[EXERCISE AIM]
Exactly as written, return all the data, leaving its pictures behind.

***

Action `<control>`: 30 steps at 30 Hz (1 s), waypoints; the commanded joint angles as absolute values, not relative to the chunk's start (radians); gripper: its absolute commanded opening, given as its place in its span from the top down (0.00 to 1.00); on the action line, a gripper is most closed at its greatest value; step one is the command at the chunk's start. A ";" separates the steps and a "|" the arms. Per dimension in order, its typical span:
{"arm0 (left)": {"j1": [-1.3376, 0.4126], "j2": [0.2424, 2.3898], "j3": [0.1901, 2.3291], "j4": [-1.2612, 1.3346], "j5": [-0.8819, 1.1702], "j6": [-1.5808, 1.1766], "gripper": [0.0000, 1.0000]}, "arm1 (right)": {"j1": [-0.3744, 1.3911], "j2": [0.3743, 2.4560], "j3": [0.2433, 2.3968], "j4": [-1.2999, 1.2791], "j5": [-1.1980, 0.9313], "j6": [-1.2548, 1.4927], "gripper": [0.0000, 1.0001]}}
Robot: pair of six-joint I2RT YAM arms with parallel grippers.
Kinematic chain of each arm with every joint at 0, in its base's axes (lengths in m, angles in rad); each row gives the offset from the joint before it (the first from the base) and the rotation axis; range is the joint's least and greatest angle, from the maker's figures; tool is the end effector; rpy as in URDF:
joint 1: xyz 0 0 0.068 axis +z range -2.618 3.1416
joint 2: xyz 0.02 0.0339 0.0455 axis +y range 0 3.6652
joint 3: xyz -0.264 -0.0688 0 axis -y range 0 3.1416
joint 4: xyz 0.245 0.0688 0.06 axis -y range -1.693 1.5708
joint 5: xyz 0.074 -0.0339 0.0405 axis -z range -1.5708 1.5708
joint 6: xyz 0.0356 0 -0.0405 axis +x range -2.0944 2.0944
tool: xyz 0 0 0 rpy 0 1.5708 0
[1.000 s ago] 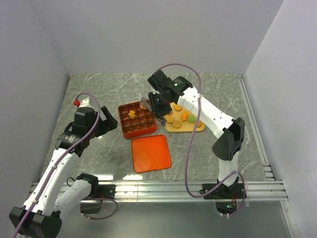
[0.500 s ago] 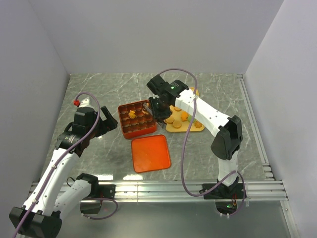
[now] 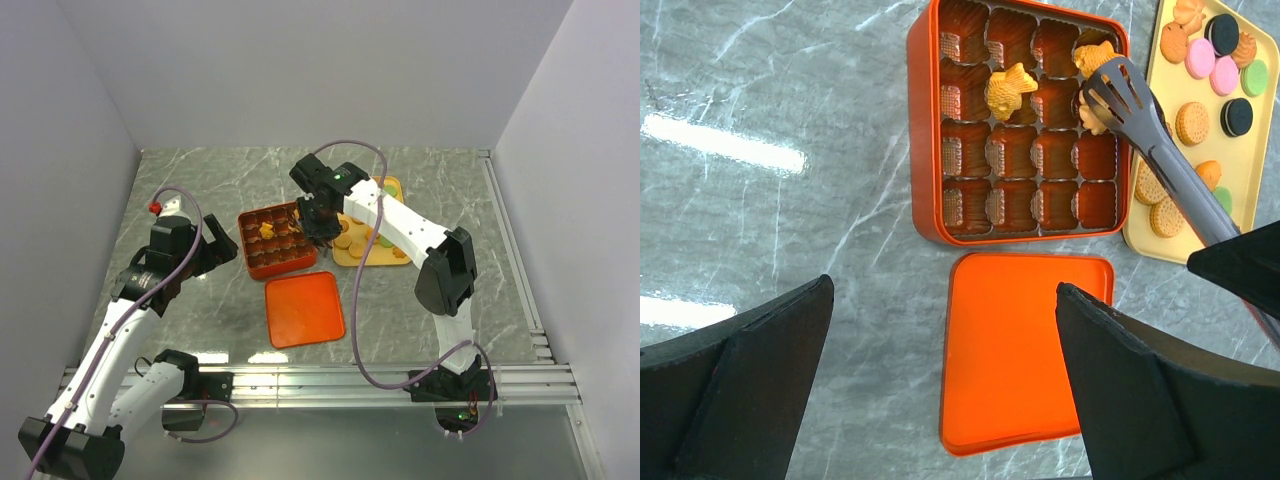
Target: Pack the cookies
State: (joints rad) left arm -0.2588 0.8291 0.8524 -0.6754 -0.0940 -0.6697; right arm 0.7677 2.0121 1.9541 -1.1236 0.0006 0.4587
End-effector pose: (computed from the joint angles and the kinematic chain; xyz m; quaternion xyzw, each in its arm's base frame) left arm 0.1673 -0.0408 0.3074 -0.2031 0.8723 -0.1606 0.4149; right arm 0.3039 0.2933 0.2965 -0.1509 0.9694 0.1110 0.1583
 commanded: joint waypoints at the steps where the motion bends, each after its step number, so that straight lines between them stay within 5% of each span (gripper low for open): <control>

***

[ANSWER FOR THIS EXERCISE]
Action `<control>`: 30 steps at 30 Hz (1 s), waypoints; the commanded joint angles as absolute values, not relative to the chunk's start (radians); gripper: its absolute commanded opening, given as its place in its span from the top down (0.00 to 1.00); on the action line, a gripper is most closed at its greatest value; step one is the command at the chunk's start. A ";" separates the steps and a "|" the arms. Per dimension in order, its typical span:
{"arm0 (left)": {"j1": [-1.3376, 0.4126], "j2": [0.2424, 2.3898], "j3": [0.1901, 2.3291], "j4": [-1.2612, 1.3346], "j5": [-0.8819, 1.1702], "j6": [-1.5808, 1.1766], "gripper": [0.0000, 1.0000]}, "arm1 (right)": {"j1": [-0.3744, 1.3911], "j2": [0.3743, 2.4560], "j3": [0.2433, 2.3968], "j4": [-1.2999, 1.2791], "j5": [-1.1980, 0.9313], "j6": [-1.2548, 1.4927], "gripper": [0.0000, 1.0001]}}
Robot: pair of six-joint I2RT YAM arms with parallel grippers.
Kinematic chain of each arm with every joint at 0, in its base's axes (lengths in m, angles in rad); each row gives the offset from the joint before it (the first from the base) and the rotation axis; range is the joint's least and greatest angle, from the maker's figures; tool is the end effector; rpy as in URDF:
joint 1: xyz 0 0 0.068 axis +z range -2.618 3.1416
joint 2: xyz 0.02 0.0339 0.0455 axis +y range 0 3.6652
joint 3: xyz -0.264 -0.0688 0 axis -y range 0 3.1416
joint 4: xyz 0.245 0.0688 0.06 axis -y range -1.693 1.5708
joint 5: xyz 0.074 -0.0339 0.0405 axis -z range -1.5708 1.5708
joint 6: xyz 0.0356 0 -0.0405 axis +x range -2.0944 2.0944
tool: xyz 0 0 0 rpy 0 1.5708 0
[1.000 s ago] 
[0.500 s ago] 
[now] 
Target: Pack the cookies
State: (joints rad) left arm -0.2588 0.8291 0.8524 -0.6754 -0.0940 -0.6697; right arm 0.7677 2.0121 1.9541 -1.1236 0.0006 0.4587
End-effector pose: (computed from the joint angles and the kinematic chain; xyz m; quaternion xyzw, each in its arm's base frame) left arm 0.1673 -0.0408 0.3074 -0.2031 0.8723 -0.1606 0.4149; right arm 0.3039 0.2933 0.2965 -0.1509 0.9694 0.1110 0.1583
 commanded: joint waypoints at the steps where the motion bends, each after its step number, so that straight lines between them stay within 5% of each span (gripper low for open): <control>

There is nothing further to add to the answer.